Мона плечиком дернула, бровками — шевельнула — знала, что у нее это получается так, будто бровки — и не бровки это, а два зверька, то ли норочки, то ли соболя — бегут от переносицы, к вискам. Ее даже специально Псоу просил на съемках — «Мона, поиграй бровями!» Развернулась, пошла к старшей вожатой, спросить ключи от кладовки, где все вещи были под замком, кроме тех, что под рукой нужны. Наташа, старшая, милая, любимица, затейница — ее весь Артек обожал, напускала на себя строгость, чтобы дисциплину соблюдали, а все равно — облепят ее девчонки со всех сторон, хохочут-щекочут, с поцелуями лезут.
— Что тебе, Мона? строго спросила Наташа.
— Наталья Кирилловна, я хочу платье взять, погладить — завтра фильм мой будут показывать, вот.
— Ах, ну да-да, ты моя Лиза Тэйлор, — Наташа затормошила Мону, взяла ключи. У Моны был шикарный чемодан, кожаный, с двумя ремнями-застежками, а на ручке — бирочка «MONA LI USSR NONNA KOLOMIYTSEVA» — это она в Чехословакии купила, когда снималась в роли Принцессы на студии «Моравия-фильм». Наташе было страшно любопытно, что в чемодане, Мона, хоть и тринадцатилетняя, а уже побывала в таких странах! Мона отщелкнула замочки, стала вынимать на столик аккуратно сложенные сарафанчики-юбочки-платьица. Вдруг застыла. Закрыла глаза. Ойкнула. Помотала головой — смотрит, а на дне чемодана, где лежало обернутое в пергамент платье, в котором она играла Принцессу — лежит что-то безобразно бесформенное, какие-то клочья материи. Ткань платья была неимоверной красоты, ее привезли из соседней Венгрии — невесомую, шитую золотыми и серебряными нитями, цвета голубой воды — переливающуюся, прохладную… Мона Ли подняла на вытянутые руки безнадежно испорченное, грубо изрезанное платье и пошла, забыв закрыть дверь. Наташа бросилась за ней, так они и вошли в палату — впереди Мона, а сзади Наташа с испуганными глазами. Девчонки вскочили, только Лека Голубева осталась сидеть — сделала вид, что роется в тумбочке. Мона Ли стояла и плакала, и бисеринки, которыми было вышито платье, сбегали с надорванных нитей и падали, и тихонько шуршали, рассыпаясь по полу.
— Кто это сделал? — спросила Мона Ли. Девочки молчали. У кого-то на лице было сочувствие, у кого-то поддельная жалость, а у кого-то и глазки сияли. Леночка Свердлик, нескладная такая, и росточка небольшого, единственная подошла к Моне, и сказала
— Мона, у меня есть совершенно шикарное платье! Бери! — Все знали, что у Леночки папа в Торгпрестве в США, и знали, что Леночка одевается так, как не одеваются жены дипломатов. Девочки в Артеке знали толк в шмотках.
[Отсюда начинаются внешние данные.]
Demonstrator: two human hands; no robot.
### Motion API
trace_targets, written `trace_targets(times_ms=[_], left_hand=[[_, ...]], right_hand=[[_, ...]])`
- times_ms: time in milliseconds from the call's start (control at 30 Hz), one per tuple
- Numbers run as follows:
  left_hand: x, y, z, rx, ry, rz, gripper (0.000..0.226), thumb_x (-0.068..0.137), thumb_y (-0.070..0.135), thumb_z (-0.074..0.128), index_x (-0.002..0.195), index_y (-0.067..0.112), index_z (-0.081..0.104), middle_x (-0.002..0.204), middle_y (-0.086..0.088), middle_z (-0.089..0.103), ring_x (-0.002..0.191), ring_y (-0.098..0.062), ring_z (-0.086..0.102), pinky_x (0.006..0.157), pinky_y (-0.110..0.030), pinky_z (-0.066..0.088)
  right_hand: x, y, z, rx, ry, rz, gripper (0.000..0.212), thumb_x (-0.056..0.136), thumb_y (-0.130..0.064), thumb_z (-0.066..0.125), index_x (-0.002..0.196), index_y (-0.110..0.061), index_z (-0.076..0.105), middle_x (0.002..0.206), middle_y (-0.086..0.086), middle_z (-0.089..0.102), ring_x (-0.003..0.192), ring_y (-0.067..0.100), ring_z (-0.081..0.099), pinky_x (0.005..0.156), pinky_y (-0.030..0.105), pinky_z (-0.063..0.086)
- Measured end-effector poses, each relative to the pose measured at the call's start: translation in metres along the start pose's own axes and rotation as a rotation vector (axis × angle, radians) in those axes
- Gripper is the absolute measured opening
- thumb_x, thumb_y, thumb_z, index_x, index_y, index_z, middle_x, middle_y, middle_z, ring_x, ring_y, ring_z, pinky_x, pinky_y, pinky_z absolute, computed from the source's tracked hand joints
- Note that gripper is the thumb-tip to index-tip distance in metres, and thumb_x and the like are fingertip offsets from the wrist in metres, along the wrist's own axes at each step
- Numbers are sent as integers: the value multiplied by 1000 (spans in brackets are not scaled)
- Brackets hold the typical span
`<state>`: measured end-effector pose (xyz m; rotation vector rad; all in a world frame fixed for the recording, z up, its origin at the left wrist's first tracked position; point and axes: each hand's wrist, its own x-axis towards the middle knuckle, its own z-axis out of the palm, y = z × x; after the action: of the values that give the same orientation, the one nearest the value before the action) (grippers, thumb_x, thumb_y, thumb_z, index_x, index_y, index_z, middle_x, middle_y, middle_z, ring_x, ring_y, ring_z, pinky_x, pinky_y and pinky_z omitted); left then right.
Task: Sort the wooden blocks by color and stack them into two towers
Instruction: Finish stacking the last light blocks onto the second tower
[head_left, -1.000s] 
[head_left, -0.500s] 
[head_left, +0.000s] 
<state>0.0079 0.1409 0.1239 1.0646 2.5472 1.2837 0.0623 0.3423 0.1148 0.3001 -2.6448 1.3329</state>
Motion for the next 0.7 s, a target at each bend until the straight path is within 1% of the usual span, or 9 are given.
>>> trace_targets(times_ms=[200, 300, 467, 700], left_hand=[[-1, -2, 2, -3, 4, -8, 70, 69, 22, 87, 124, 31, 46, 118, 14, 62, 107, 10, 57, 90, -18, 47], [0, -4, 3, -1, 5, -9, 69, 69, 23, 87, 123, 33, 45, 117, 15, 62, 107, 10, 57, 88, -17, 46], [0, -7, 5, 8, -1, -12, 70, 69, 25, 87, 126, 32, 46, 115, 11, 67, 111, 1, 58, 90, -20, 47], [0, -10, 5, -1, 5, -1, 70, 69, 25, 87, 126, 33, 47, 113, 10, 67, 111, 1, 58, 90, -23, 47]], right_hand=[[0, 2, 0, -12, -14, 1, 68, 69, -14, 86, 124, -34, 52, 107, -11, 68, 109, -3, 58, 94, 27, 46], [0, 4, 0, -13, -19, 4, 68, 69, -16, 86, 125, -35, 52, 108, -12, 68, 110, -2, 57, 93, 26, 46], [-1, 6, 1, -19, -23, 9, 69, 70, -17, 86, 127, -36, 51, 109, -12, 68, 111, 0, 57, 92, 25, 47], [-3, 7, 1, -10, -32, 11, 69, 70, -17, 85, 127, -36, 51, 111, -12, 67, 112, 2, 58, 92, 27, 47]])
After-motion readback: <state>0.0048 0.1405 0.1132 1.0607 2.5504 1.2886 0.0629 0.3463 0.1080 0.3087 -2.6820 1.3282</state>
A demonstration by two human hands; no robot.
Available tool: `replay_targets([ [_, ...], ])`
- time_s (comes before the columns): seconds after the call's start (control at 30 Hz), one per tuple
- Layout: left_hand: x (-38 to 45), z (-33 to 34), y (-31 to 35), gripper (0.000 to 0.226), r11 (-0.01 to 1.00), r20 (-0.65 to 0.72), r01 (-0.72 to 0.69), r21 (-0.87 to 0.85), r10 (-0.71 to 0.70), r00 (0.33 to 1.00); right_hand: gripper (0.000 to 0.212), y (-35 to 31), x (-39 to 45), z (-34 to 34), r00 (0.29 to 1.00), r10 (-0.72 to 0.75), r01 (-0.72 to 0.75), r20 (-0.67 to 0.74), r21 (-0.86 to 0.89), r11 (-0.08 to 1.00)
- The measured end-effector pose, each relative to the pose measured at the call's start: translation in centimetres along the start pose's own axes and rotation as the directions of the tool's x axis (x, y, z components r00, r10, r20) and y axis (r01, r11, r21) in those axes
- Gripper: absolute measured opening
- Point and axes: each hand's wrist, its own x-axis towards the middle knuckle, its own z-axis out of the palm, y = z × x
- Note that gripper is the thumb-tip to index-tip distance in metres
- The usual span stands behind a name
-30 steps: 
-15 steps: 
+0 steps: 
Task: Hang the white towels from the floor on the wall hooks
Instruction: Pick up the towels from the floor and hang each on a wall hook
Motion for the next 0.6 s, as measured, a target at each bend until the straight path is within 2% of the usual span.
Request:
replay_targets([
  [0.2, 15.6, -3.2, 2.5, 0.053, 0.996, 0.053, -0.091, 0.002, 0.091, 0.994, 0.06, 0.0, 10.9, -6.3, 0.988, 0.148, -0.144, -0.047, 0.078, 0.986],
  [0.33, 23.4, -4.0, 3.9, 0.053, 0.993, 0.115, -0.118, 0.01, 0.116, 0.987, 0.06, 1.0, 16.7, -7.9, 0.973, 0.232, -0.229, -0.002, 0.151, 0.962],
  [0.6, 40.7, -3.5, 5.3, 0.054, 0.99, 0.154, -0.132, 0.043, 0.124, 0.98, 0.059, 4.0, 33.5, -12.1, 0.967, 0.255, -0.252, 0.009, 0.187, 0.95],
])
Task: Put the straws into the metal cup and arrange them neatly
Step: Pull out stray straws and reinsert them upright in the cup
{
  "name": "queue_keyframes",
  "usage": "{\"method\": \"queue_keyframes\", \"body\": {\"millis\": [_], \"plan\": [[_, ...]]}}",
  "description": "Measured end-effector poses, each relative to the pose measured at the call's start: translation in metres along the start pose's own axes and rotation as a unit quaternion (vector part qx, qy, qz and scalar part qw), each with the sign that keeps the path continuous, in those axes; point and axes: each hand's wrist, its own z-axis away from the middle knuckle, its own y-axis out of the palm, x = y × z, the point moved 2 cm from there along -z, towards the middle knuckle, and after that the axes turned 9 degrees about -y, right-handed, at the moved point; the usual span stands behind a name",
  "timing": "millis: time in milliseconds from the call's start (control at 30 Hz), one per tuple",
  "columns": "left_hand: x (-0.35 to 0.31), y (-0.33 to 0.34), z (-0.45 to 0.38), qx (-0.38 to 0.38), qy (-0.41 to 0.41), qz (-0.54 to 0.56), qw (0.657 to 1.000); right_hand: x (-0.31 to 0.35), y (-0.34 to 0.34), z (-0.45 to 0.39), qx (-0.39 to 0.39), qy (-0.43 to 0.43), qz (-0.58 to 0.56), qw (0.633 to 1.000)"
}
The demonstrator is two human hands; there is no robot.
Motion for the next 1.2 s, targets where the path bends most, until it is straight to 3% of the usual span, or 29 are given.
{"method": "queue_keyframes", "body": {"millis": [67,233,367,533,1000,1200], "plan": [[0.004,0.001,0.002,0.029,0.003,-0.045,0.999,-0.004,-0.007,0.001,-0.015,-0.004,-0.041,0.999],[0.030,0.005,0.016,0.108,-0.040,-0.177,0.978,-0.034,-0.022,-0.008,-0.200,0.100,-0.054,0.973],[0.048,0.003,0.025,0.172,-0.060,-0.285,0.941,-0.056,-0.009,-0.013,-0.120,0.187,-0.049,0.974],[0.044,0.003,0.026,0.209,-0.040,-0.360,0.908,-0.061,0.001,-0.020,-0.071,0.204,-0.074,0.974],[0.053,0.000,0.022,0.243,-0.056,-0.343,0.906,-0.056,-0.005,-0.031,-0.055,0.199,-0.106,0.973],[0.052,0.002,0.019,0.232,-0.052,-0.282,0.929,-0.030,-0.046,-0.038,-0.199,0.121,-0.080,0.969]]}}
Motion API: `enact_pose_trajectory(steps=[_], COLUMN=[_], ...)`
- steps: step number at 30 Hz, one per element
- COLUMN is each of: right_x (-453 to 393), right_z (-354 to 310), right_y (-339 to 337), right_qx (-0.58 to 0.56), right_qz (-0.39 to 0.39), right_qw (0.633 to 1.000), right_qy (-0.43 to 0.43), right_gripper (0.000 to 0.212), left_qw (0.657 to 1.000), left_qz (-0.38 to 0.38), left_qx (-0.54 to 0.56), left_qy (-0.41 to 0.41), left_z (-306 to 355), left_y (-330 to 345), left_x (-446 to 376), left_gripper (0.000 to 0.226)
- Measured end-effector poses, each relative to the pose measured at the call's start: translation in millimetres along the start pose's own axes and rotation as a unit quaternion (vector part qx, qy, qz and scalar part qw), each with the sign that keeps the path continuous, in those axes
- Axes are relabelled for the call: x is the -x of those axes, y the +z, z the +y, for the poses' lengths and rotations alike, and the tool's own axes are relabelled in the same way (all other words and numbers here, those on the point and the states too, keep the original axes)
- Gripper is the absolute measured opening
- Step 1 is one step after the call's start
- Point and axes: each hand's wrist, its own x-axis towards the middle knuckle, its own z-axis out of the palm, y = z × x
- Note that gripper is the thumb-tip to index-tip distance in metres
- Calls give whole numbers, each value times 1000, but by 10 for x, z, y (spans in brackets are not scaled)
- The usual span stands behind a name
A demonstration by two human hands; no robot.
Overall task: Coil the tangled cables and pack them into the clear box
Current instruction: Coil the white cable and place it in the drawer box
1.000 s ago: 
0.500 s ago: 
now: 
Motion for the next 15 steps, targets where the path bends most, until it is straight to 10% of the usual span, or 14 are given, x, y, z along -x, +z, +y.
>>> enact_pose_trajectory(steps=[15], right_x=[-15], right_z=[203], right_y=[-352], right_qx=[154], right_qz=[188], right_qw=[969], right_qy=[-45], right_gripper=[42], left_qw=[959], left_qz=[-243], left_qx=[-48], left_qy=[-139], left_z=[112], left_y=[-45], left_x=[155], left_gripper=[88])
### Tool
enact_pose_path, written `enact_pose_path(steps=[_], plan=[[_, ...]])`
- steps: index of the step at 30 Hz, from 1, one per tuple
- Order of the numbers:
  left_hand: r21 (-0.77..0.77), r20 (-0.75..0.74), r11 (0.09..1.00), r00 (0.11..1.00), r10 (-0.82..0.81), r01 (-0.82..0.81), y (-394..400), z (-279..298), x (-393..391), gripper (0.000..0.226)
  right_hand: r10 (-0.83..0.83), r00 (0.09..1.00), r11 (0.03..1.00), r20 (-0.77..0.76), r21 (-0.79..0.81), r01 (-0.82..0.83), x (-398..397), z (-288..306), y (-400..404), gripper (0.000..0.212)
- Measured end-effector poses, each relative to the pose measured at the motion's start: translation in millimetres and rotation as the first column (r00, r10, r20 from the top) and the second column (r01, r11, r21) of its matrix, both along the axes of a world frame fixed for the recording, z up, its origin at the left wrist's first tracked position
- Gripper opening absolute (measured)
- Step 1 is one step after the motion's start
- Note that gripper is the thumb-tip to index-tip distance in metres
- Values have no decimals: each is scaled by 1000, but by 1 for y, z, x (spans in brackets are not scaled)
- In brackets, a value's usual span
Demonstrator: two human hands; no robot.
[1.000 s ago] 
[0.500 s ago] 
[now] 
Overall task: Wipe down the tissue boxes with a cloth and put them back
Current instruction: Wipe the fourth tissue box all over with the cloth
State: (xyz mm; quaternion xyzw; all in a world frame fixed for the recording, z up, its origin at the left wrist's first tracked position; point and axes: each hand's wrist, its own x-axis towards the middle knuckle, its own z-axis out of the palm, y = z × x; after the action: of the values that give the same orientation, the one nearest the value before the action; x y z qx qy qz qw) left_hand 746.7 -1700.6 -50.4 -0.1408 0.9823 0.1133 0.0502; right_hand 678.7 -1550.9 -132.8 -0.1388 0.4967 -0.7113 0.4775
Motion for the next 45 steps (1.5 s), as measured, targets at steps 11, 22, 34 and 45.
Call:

— Кто это сделал? — это уже Наташа повысила голос. — Девочки, вы понимаете, что это — уже не шалость, это уже — преступление…
— Па-а-а-дума-ешь, — протянула Лёкина подружка Вика Горевая, — вы нам еще милицию сюда вызовите. С собакой. Может, это Монка сама свое платье изрезала?! А на нас специально сваливает!
— А откуда ты знаешь, что — изрезала? — спросила Мона Ли. Все молчали, и только шуршали и шуршали бисеринки, покрывая пол драгоценным песком.
Где-то вдалеке, ударяясь о стены корпусов, прозвучал сигнал отбоя — «спать-спать, по палатам…»
— Девочки, ложитесь, — скомандовала Наташа, — разбираться завтра будем.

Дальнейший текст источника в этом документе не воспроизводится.